*All photographs by me.
The past few days have been spent attempting to fulfil my life-long dream of cage diving with great white sharks. The intent was to be open to shark knowledges and the wisdom this magnificent and misunderstood creature may have to share with me. Unfortunately, things didn’t go to plan. A nasty wind came up the night before I went out to sea, and conditions were poor. We didn’t encounter any sharks save for a brief swim-by that lasted only a couple of precious seconds.
Disappointed, I chose to consider what this absence meant. For several months leading up to this adventure, I had been dreaming of sharks and making an effort to meditate on their lives. This has included engaging with some indigenous Australian stories and Dreaming around the great white shark. From this, I have learnt that the shark represents Law and justice. The shark carries the authority and responsibility of imparting deep lessons around what is and is not acceptable, and the necessary punishments to ensure justice when shark Law is broken. On the trip back in from sea, my imagination ran wild as I pondered these things, and the shadow of the boat on the foamy waves behind us looked eerily reminiscent of a shark swimming alongside us.
The following day, a stark realisation hit me. Casually, I had placed my hands in my pockets only to find the hard, bumpy surface of a seashell tucked away in there. The day before my shark dive, I had been at a nearby beach and – against my better understanding – I placed the beautiful shell in my pocket as a keepsake. I broke ocean Law. I took something that was not mine, that I had no right to, for my own selfish indulgence in its beauty. A sinking feeling appeared in my chest as I put the pieces together.
The beach where I found and took the seashell that started everything!
An indigenous friend has been guiding me in discovering my own sense of place and belonging with nature. One thing he warned me was that in seeking the knowledges of the more-than-human worlds, you also become bound to their Laws. I knew better than to take the shell, but I ignored that judgement and reverted to the self-serving judgement common to the modern Western world separated – falsely – from nature. The punishment for breaking Law had been served by the Great White Sharks – with their absence.
It was a valuable lesson. And a painful one. There are no words for how much I wanted to encounter the sharks, and how disappointing it was to not. But the lesson gained was powerful.
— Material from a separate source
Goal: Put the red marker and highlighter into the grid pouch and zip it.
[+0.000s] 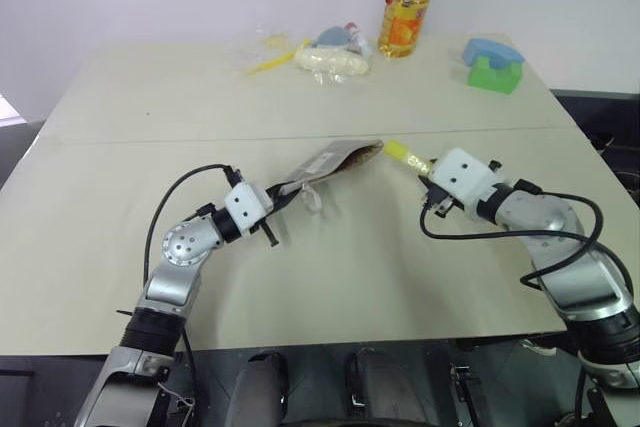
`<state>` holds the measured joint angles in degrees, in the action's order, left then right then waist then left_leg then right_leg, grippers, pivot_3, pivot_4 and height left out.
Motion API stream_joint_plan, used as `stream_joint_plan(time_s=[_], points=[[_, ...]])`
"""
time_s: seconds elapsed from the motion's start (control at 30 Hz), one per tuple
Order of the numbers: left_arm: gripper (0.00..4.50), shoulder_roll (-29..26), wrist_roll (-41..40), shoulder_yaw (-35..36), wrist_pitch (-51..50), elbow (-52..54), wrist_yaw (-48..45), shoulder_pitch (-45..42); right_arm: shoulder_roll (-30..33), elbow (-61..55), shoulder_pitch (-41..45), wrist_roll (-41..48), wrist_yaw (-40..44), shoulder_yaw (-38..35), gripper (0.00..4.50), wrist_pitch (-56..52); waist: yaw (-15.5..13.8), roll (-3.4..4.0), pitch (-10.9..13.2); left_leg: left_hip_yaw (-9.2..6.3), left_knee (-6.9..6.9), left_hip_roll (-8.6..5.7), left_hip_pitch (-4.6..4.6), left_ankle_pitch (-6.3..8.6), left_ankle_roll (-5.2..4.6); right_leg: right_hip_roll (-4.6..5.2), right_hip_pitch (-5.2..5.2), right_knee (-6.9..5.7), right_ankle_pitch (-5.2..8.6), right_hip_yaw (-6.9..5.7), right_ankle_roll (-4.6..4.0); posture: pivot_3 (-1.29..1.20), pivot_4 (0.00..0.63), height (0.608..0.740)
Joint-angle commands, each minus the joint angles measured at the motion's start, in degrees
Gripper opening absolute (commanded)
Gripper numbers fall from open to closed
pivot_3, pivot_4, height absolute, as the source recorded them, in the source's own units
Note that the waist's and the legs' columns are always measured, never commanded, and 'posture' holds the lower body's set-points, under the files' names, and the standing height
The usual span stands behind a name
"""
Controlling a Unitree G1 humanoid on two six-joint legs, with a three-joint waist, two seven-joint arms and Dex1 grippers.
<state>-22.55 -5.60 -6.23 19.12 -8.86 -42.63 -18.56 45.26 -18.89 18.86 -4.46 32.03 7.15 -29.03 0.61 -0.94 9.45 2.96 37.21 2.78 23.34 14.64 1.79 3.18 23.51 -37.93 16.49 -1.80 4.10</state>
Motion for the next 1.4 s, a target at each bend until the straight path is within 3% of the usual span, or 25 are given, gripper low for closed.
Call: stream_joint_plan(time_s=[0.03,0.53,0.8,0.93,1.13,1.37,1.4], points=[[0.00,0.05,-0.88,0.07,1.05,2.45,-0.25,0.22,0.37,-1.47,1.19,-1.94,1.28,0.85,0.87,2.28,0.03,0.00,0.00,0.00,0.00,0.00,0.00,0.00,0.00,0.00,0.00,0.00,0.00,0.00,0.00,0.00,0.150,0.740],[0.00,-0.13,-1.14,-1.35,2.45,2.45,-3.39,1.14,1.38,-4.45,0.82,-5.50,6.30,3.10,0.87,4.65,-0.02,0.00,0.00,0.00,0.01,0.00,0.00,0.00,0.00,0.00,0.00,0.00,0.00,0.00,-0.01,0.00,0.150,0.740],[0.00,-1.34,-3.01,-2.99,3.35,5.47,-8.90,1.93,4.34,-6.99,1.06,-7.67,12.36,5.77,0.87,13.59,0.03,0.00,0.00,0.00,0.01,0.00,-0.01,0.00,0.00,0.00,0.00,0.00,0.00,0.00,-0.01,0.00,0.150,0.740],[0.00,-4.23,-6.21,-4.63,2.02,7.86,-15.36,2.61,7.40,-6.51,2.33,-11.79,15.56,8.69,0.87,25.67,0.03,0.01,0.00,0.01,0.01,0.00,-0.01,0.00,0.00,0.00,0.00,-0.01,0.00,0.00,-0.01,0.00,0.150,0.740],[0.00,-4.93,-7.26,-4.63,0.76,8.13,-17.89,1.46,6.85,-3.88,2.82,-13.18,16.87,9.01,0.87,31.86,-0.01,0.01,0.00,0.03,0.05,0.00,-0.02,0.00,0.00,-0.01,-0.02,-0.01,0.00,0.00,-0.01,0.00,0.150,0.740],[0.00,-4.27,-6.81,-2.96,0.23,6.66,-15.99,0.75,4.40,-3.27,3.38,-11.86,15.02,4.01,4.38,28.39,-0.07,0.01,0.00,0.02,0.09,0.00,-0.02,0.00,0.00,0.00,-0.04,-0.01,0.00,0.00,-0.02,0.00,0.150,0.740],[0.00,-3.99,-6.89,-2.41,-0.22,6.26,-15.08,0.62,3.43,-3.58,3.67,-10.05,14.77,2.04,4.48,26.19,-0.06,0.01,0.00,0.02,0.09,0.00,-0.02,0.00,0.00,0.00,-0.04,-0.02,0.00,0.00,-0.02,0.00,0.150,0.740]])
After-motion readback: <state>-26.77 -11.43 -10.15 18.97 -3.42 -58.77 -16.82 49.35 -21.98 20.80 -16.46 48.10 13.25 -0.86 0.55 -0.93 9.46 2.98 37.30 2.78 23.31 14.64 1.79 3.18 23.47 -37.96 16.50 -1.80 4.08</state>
It held a strange reminiscence to Val Plumwood’s account of her crocodile attack in the Northern Territory, something she situated around her own self-serving curiosity and disregard of sacred place and Law.
But the story continues. In order to set things right again, I returned to the beach where I had encountered and abducted the sea shell. I offered an apology to the ocean, taking a moment to gaze in awe on the crystal clear cerulean blue waters that I had offended. I realised that the self-imposed separation of humans from nature is what compels us to want to keep parts of nature for ourselves. In this moment, I realised that there had been no need to take the sea shell, that its beauty would have always been with me through the meaningfulness of my encounter with it if I had just been open to such an encounter. Stepping into the waves, I carefully placed my hand into the water and released the shell back to its water-space.
A heavy weight seemed to lift from me in that instance, and I felt a great joy wash over me with each salty wave. For a few moments, it felt as though the beach and I were interacting as friends who had made up after an argument, re-establishing our bond through play and exuberance. I felt forgiven for my transgression. The sensation was confirmed with the arrival of five bottle-nose dolphins, cruising in on the waves towards me. Something about their presence seemed to hold a further lesson – to breathe. These charismatic creatures live perpetually in the watery womb of the earth, and our encounters with them always begin with their act of breathing as they surface. My encounter at this time with the dolphins reminded me that I am still a child, symbolically living in the womb of the Mother Earth who nourishes me and guides me in my lessons. I felt that the ocean was not only forgiving me, but guiding me to forgive myself and to view the lesson as growth rather than as punishment and forgiveness.
I went seeking shark wisdom and found it unexpectedly in a seemingly insignificant seashell. Nothing is insignificant, and the impermanence of the material world is balanced by the permanence of experience and encounter if we allow it to permeate our bodies fully. From this journey, I have learnt some valuable lessons about Law and my place in it.